If you are uncertain if a criminal is innocent or guilty, is it better to err on the side of innocence or guilt? Given that proof is continuous, not categorical, how much bias toward innocent until proven guilty should one have? A friend of a friend recently asked is this question to a group of psychologists:
do you know if there is any evidence that conservatives would be more upset (defined loosely) by a guilty person getting away with a crime than by an innocent person being convicted of a crime? and would it be the opposite for liberals?
None of us could come up with a ready answer of a published study to this effect (feel free to let me know of one and I'll add it here), so I thought it would be useful to share a quick analysis of a few YourMorals.org questions that help answer this question.
The below question was asked on a 7 point scale, meaning that liberals (and libertarians) generally agree that it is better to let 10 people go free than to convict one innocent person, while conservatives are somewhat torn given a 10-1 scenario.
Another way to ask this question is to ask how wrong it would feel for a criminal to go unpunished. Again, we see a similar result where liberals and libertarians are less punishment oriented, while conservatives feel it would be more wrong. This is perhaps a gut-level intuitive rationale for the above graph.
Everyone agrees that we should punish the guilty (indeed, everyone is above the midpoint on the above scale) and free the innocent. The issue is that we operate in an uncertain world and some kinds of errors bother some people more than other errors.
I believe a similar asymmetry drives the differences between Tea Party and Occupy Wall Street. Most people will admit that there are lazy people who take advantage of government generosity (e.g. the prototypical welfare queen) and that there are poor people who work hard and encounter a disaster that is out of their control and deserve help (e.g. the guy who works 2 jobs that don't provide health care, and gets a chronic disease). The question is which case bothers you most.
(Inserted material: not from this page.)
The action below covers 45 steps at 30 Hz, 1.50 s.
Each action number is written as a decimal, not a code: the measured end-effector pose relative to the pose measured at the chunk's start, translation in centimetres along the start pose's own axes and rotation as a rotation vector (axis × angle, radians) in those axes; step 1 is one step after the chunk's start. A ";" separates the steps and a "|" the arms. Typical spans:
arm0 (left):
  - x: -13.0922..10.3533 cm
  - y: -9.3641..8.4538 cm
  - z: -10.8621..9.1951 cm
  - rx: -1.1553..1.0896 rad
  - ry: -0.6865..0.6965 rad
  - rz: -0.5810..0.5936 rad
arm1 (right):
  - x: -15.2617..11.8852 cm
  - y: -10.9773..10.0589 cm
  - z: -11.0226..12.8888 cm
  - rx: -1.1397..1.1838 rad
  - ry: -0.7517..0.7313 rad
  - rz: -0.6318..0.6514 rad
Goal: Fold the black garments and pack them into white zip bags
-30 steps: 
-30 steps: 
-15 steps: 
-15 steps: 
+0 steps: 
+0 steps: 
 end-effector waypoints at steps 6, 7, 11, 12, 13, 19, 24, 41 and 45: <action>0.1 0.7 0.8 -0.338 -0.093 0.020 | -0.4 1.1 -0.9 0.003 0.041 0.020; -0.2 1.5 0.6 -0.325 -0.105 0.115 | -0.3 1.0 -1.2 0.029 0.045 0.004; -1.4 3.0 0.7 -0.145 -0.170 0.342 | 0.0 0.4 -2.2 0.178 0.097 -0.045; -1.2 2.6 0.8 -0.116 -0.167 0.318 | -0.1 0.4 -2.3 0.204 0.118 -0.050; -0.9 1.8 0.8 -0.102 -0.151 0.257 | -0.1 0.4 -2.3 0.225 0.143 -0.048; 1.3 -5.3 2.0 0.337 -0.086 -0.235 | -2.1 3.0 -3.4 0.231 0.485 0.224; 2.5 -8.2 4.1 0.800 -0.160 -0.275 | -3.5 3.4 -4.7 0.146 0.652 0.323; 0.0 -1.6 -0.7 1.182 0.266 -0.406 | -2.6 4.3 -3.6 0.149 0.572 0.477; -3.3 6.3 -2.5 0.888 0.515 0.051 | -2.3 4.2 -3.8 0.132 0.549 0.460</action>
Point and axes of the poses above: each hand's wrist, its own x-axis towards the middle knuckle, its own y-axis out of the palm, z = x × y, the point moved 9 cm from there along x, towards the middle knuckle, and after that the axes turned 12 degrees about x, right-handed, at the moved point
Similarly, there are cases of wealthy people who clearly deserve their wealth and who create wealth for others (e.g. Steve Jobs) and there are cases of wealthy people who game the system and create negative wealth for others (e.g. the aggressive mortgage bankers of the sub-prime crisis). Is it worse to unfairly tax Steve Jobs or unfairly let the bankers keep their windfall of ill-gotten rewards? There is no right answer to this. I would submit that in such uncertain circumstances, we all let our intuitions lead our moral thinking, and hence we see the strong divisions we see in society. Personally, I think it's a good thing (that the conversation is had, though not that it gets so personal and uncivil), as society needs a healthy balance between punishing the guilty and protecting the innocent.